**WHAT YOU ARE ASKED TO DO:** The entries follow. Copy every line in which "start" appears.

··· INFORMATION ···

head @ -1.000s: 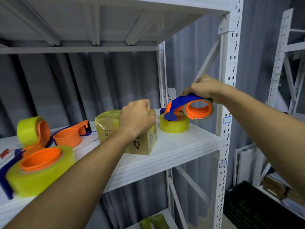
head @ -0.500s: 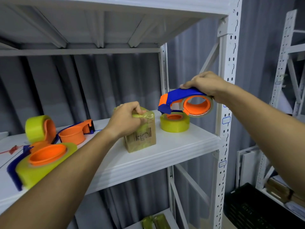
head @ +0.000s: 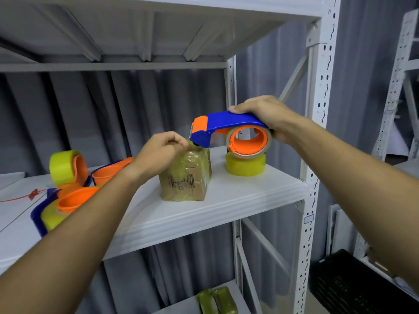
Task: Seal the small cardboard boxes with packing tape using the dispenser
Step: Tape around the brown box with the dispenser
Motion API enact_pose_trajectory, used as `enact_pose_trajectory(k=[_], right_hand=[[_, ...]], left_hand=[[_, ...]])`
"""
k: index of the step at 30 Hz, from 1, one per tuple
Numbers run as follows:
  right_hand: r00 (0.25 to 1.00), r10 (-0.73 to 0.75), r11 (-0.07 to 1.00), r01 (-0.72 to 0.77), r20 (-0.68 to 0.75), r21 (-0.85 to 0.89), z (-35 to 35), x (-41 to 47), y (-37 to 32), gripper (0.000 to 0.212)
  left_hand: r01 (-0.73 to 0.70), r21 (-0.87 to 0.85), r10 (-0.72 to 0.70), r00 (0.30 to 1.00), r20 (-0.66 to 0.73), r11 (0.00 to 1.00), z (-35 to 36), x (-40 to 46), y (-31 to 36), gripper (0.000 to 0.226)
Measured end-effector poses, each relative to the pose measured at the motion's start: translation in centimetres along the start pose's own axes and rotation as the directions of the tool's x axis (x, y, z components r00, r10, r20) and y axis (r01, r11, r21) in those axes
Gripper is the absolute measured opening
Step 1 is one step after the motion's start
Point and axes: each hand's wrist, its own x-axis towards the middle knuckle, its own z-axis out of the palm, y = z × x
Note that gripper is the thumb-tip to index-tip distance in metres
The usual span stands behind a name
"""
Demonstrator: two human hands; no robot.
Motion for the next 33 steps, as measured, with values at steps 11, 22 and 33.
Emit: enact_pose_trajectory(k=[11,22,33], right_hand=[[0.994,-0.112,0.992,0.112,-0.002,0.064,3.6,-0.2,-0.8,0.033],[0.988,-0.154,0.984,0.154,-0.007,0.084,4.9,-1.1,-1.4,0.031],[0.978,-0.21,0.978,0.21,0.018,0.007,5.6,-1.4,-2.1,0.031]], left_hand=[[0.123,-0.261,-0.128,0.992,-0.001,0.957,-2.1,-1.0,2.1,0.023],[0.241,-0.18,-0.239,0.971,0.03,0.954,-4.6,-1.5,2.1,0.015],[0.374,-0.049,-0.375,0.927,0.007,0.926,-5.8,-1.3,1.1,0.015]])
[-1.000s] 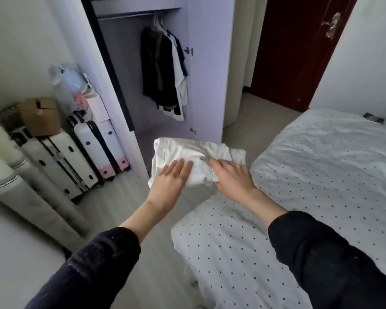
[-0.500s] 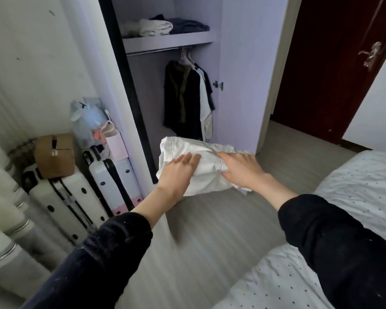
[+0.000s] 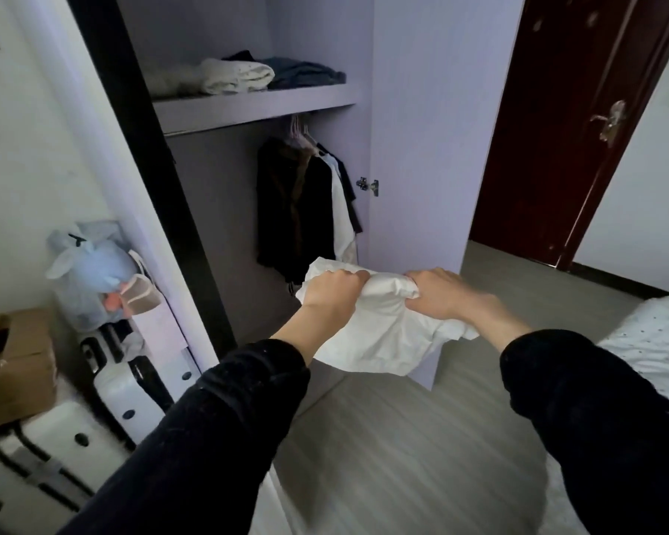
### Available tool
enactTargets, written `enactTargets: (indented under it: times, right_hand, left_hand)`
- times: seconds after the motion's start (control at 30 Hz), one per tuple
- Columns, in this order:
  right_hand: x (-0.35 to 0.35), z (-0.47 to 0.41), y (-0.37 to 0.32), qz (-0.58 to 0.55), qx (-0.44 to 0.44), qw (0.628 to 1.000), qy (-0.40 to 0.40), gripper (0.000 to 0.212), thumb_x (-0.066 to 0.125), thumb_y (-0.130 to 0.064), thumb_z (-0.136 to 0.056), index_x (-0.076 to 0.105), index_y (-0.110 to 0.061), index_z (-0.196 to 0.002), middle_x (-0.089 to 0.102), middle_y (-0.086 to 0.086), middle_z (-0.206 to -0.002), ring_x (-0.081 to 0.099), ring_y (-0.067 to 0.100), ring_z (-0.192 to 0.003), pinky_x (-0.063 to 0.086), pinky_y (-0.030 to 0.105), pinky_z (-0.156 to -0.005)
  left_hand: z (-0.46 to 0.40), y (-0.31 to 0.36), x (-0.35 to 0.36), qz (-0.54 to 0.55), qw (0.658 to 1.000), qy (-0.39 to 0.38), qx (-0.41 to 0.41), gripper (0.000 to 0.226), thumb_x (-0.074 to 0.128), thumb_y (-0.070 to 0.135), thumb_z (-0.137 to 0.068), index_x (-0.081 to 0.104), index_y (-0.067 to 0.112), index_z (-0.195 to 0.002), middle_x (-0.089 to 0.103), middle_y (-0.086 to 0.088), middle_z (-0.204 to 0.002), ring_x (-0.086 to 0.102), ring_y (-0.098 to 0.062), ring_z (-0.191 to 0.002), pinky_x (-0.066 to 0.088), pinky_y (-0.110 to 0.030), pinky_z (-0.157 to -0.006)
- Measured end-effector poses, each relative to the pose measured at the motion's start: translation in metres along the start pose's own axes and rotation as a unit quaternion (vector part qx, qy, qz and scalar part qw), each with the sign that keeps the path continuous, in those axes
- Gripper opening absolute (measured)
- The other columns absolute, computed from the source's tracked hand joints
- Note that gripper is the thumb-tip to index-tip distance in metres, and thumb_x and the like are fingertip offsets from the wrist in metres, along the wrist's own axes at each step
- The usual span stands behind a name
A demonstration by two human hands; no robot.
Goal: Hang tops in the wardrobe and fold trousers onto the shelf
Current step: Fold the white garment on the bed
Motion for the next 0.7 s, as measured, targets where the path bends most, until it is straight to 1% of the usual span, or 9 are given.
enactTargets:
  times: [0.2,0.23,0.3,0.33,0.4,0.5,0.53,0.6,0.7]
  right_hand:
    - [-0.054,-0.115,0.047,-0.034,-0.004,0.999,0.000,0.014,0.054,-0.023,-0.089,0.057,-0.018,-0.102,0.060,0.002,-0.102,0.057,0.026,-0.099,0.042,0.028,-0.074]
    - [-0.065,-0.140,0.054,-0.043,-0.011,0.999,-0.002,0.014,0.054,-0.022,-0.089,0.058,-0.016,-0.101,0.058,0.002,-0.096,0.058,0.025,-0.095,0.041,0.027,-0.071]
    - [-0.088,-0.178,0.064,-0.049,-0.017,0.999,-0.010,0.011,0.054,-0.019,-0.088,0.054,-0.011,-0.081,0.053,0.002,-0.078,0.054,0.021,-0.074,0.036,0.026,-0.058]
    - [-0.100,-0.194,0.066,-0.051,-0.020,0.998,-0.017,0.021,0.054,-0.018,-0.088,0.046,-0.012,-0.069,0.047,0.000,-0.069,0.047,0.018,-0.062,0.031,0.025,-0.052]
    - [-0.127,-0.228,0.066,-0.055,-0.022,0.998,-0.027,0.031,0.056,-0.017,-0.086,0.037,-0.015,-0.063,0.038,-0.001,-0.062,0.035,0.014,-0.053,0.024,0.025,-0.048]
    - [-0.170,-0.284,0.055,-0.068,-0.042,0.996,-0.050,0.015,0.062,-0.022,-0.081,0.051,-0.012,-0.077,0.049,0.002,-0.075,0.045,0.018,-0.063,0.032,0.028,-0.057]
    - [-0.182,-0.300,0.050,-0.080,-0.050,0.994,-0.055,0.016,0.064,-0.024,-0.079,0.055,-0.011,-0.084,0.053,0.003,-0.081,0.049,0.019,-0.068,0.035,0.029,-0.062]
    - [-0.204,-0.332,0.034,-0.090,-0.069,0.992,-0.062,0.019,0.066,-0.026,-0.074,0.055,-0.013,-0.082,0.056,0.003,-0.086,0.051,0.019,-0.072,0.037,0.029,-0.065]
    - [-0.250,-0.396,0.016,-0.104,-0.103,0.988,-0.047,0.030,0.068,-0.033,-0.062,0.057,-0.015,-0.084,0.060,0.004,-0.096,0.056,0.021,-0.081,0.041,0.030,-0.070]
  left_hand:
    - [-0.135,-0.028,-0.017,-0.012,1.000,0.005,-0.004,0.055,0.037,-0.008,-0.086,0.046,0.022,-0.131,0.056,-0.011,-0.117,0.053,-0.034,-0.105,0.044,-0.037,-0.073]
    - [-0.163,-0.035,-0.020,-0.013,1.000,-0.001,-0.010,0.055,0.036,-0.008,-0.086,0.047,0.022,-0.131,0.055,-0.013,-0.117,0.052,-0.035,-0.105,0.044,-0.038,-0.075]
    - [-0.208,-0.049,-0.034,-0.021,0.999,-0.025,-0.013,0.054,0.034,-0.005,-0.088,0.047,0.020,-0.133,0.052,-0.015,-0.119,0.051,-0.036,-0.107,0.039,-0.036,-0.074]
    - [-0.226,-0.055,-0.043,-0.028,0.999,-0.031,-0.008,0.052,0.033,-0.004,-0.088,0.047,0.019,-0.132,0.052,-0.015,-0.121,0.052,-0.036,-0.108,0.037,-0.035,-0.073]
    - [-0.254,-0.067,-0.065,-0.028,0.999,-0.036,-0.001,0.047,0.034,-0.002,-0.090,0.050,0.017,-0.130,0.053,-0.014,-0.122,0.052,-0.034,-0.108,0.035,-0.032,-0.072]
    - [-0.290,-0.098,-0.097,-0.013,0.998,-0.059,-0.020,0.037,0.036,0.001,-0.093,0.054,0.011,-0.123,0.055,-0.011,-0.123,0.052,-0.030,-0.108,0.034,-0.029,-0.069]
    - [-0.301,-0.111,-0.106,-0.002,0.997,-0.067,-0.031,0.037,0.036,0.003,-0.093,0.056,0.012,-0.123,0.056,-0.010,-0.123,0.053,-0.030,-0.107,0.036,-0.029,-0.069]
    - [-0.323,-0.137,-0.126,0.005,0.995,-0.085,-0.055,0.036,0.039,0.007,-0.092,0.057,0.013,-0.123,0.057,-0.009,-0.122,0.055,-0.030,-0.107,0.042,-0.031,-0.074]
    - [-0.380,-0.183,-0.161,-0.039,0.993,-0.078,-0.085,0.032,0.043,0.006,-0.091,0.057,0.011,-0.119,0.058,-0.008,-0.121,0.053,-0.029,-0.111,0.039,-0.031,-0.082]
Point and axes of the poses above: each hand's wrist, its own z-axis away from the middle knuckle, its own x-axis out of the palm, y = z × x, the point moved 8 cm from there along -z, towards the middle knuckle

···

**REPLY TO THE EXERCISE:**
Measured end-effector poses, each relative to the pose measured at the motion's start: translation in centimetres along the start pose's own axes and rotation as the directions of the tool's x axis (x, y, z components r00, r10, r20) and y axis (r01, r11, r21) in those axes
Step 1 is one step after the motion's start
- times: seconds after the motion's start (control at 30 Hz), one per tuple
- Measured end-effector poses, each relative to the pose measured at the motion's start: translation in metres along the start pose's own axes and rotation as a unit quaternion (vector part qx, qy, qz and scalar part qw), each with the sign that keeps the path continuous, in those axes

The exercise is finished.